One of the major stylistic trends – indicating the reality and complexity of the country – flourishing in Addis these days is an art symbolic in nature and realistic in its approach. One of the most important artists most easily identified with this trend is Mezgebu Tessema. His works are singularly original and unprecedented. His subject matter came from contemporary Ethiopia. It is none other than an imitation of Ethiopian reality or nature – an ideal, and a beautiful copy of nature, as a large section of our contemporary urban society thinks of what art is, its creative nature and beauty. His early works in the late 70s while he was still a student, and later an instructor, in the Addis Ababa school of Fine Arts, were marked by persistent experimentation. He painted and did linoleum engraving of portraits, still-lives as well as several pencil drawings and oil painting of genre pieces that treat scenes of everyday life.
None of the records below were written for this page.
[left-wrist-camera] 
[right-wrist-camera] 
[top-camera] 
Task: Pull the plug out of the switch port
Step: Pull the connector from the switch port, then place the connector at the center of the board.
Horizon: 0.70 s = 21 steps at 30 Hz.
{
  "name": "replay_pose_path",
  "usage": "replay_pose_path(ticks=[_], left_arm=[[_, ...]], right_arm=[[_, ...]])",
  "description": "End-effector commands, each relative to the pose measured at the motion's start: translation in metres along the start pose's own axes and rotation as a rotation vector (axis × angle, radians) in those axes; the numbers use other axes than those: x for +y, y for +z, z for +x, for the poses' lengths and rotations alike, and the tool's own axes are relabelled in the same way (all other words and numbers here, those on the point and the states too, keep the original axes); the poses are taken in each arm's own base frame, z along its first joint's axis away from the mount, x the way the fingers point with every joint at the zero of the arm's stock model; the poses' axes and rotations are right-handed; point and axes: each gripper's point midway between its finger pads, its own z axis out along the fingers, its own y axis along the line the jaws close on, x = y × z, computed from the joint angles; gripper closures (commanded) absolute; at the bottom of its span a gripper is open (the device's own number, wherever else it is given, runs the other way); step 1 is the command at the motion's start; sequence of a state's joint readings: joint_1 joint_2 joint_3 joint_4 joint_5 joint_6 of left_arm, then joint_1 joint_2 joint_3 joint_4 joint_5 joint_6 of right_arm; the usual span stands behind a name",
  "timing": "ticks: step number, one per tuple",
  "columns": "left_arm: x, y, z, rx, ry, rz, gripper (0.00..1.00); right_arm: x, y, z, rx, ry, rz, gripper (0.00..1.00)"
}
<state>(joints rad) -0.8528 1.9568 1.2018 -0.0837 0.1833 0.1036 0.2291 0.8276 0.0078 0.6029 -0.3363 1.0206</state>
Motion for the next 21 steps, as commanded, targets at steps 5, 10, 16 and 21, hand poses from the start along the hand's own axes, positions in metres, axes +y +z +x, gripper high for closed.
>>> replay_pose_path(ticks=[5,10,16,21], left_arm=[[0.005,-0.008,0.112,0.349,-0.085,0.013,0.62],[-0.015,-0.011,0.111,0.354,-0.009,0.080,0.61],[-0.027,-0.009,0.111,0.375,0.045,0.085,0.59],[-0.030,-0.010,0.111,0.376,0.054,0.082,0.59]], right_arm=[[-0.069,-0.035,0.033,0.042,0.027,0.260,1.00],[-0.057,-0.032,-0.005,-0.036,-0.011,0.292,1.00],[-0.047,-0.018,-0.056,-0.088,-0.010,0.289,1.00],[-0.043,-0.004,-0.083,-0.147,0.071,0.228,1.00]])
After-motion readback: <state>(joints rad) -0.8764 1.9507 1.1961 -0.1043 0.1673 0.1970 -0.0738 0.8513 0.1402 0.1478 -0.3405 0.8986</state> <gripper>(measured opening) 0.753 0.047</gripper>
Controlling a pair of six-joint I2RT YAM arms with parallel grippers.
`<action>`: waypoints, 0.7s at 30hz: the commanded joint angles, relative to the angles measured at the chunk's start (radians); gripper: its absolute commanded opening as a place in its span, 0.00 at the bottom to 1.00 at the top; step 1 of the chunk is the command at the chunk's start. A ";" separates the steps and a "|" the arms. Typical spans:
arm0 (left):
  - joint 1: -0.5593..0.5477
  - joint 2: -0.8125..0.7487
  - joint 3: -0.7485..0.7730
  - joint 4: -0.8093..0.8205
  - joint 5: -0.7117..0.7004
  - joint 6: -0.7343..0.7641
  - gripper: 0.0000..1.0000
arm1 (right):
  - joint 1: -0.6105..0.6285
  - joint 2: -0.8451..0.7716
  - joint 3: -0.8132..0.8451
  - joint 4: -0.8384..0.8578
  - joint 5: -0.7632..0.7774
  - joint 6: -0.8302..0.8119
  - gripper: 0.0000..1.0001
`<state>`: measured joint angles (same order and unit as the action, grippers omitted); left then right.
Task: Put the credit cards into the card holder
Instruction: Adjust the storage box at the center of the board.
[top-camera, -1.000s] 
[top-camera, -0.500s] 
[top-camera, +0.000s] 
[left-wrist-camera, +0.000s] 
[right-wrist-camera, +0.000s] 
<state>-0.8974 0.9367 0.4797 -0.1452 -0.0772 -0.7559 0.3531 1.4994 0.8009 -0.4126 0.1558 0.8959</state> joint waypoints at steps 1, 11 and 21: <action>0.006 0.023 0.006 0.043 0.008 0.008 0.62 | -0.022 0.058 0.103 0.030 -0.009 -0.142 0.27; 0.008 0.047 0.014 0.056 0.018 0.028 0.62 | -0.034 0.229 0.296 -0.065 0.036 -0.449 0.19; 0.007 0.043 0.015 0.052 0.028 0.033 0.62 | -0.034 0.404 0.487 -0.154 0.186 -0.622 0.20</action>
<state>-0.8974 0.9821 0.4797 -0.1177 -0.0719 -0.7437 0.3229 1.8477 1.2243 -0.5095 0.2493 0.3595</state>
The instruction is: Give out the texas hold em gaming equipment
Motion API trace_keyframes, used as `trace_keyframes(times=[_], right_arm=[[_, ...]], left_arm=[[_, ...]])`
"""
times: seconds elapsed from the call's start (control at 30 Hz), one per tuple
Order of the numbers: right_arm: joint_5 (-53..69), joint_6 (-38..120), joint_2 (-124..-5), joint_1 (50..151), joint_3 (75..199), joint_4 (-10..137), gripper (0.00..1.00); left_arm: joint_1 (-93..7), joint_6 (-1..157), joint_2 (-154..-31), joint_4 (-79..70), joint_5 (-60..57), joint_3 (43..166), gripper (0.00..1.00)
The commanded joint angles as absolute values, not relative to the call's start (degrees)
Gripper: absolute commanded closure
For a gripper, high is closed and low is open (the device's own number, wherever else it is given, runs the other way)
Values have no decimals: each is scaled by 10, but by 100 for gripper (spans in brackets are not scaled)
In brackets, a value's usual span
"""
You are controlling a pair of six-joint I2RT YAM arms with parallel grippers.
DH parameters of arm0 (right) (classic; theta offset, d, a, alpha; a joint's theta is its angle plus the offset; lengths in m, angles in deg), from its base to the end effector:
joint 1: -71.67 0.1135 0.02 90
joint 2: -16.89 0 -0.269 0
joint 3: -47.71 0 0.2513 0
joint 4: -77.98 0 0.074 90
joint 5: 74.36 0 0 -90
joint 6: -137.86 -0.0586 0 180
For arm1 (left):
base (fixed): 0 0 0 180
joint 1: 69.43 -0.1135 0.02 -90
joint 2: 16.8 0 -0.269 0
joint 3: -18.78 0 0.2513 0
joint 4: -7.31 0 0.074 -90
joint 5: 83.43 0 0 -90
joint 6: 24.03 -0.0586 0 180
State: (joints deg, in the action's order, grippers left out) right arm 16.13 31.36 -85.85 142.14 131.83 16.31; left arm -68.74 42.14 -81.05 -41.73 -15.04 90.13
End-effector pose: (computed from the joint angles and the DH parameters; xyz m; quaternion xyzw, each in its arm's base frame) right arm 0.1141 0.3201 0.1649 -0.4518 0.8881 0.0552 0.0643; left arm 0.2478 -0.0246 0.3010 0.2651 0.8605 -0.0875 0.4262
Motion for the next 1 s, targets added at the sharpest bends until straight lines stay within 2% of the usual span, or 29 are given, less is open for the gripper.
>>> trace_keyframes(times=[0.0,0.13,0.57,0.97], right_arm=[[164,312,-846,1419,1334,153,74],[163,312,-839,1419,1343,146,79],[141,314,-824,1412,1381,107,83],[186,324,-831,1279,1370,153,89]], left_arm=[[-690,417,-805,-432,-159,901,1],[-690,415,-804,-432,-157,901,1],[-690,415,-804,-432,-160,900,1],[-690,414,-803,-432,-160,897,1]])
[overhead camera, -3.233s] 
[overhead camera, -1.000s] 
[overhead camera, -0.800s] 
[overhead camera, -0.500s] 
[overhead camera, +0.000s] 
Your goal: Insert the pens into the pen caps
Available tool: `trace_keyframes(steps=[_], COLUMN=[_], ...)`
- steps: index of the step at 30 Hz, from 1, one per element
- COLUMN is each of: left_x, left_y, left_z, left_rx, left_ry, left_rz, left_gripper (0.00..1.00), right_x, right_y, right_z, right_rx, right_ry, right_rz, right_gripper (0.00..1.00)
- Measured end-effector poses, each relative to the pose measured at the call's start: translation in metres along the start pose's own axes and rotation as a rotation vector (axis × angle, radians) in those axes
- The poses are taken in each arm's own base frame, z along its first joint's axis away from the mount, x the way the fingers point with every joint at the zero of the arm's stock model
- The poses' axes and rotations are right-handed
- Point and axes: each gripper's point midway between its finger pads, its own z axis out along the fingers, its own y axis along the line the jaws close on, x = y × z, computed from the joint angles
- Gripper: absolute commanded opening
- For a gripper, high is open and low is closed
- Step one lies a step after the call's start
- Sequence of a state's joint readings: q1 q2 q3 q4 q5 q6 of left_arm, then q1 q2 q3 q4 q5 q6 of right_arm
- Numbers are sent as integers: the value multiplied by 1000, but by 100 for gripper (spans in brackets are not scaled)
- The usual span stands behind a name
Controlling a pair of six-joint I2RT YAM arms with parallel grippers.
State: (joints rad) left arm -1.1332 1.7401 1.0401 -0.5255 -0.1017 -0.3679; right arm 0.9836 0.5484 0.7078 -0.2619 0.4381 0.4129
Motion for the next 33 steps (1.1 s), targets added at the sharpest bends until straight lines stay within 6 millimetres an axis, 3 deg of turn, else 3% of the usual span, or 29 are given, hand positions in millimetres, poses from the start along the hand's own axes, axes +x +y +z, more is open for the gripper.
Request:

His drawings and linoleum engravings were more in search of a topological perspective, on the problem and proportion of the human anatomy. His paintings during this period are noted for their rich, warm tones, such as ocher reds and purples, and the harmonious effect he achieved through his masterful blending of these colors. The effect and contrast of light was so intense that his friends used to refer to the feeling of the heat in his diploma work as Nedad which reflected the sweat of the very dark skinned farmer, the main character at the center of the composition. Despite the romantic and sentimental emphasis inherent in this painting, it exhibited a close attention to detail, which reflects a concern for pictorial realism instilled in him from the beginning.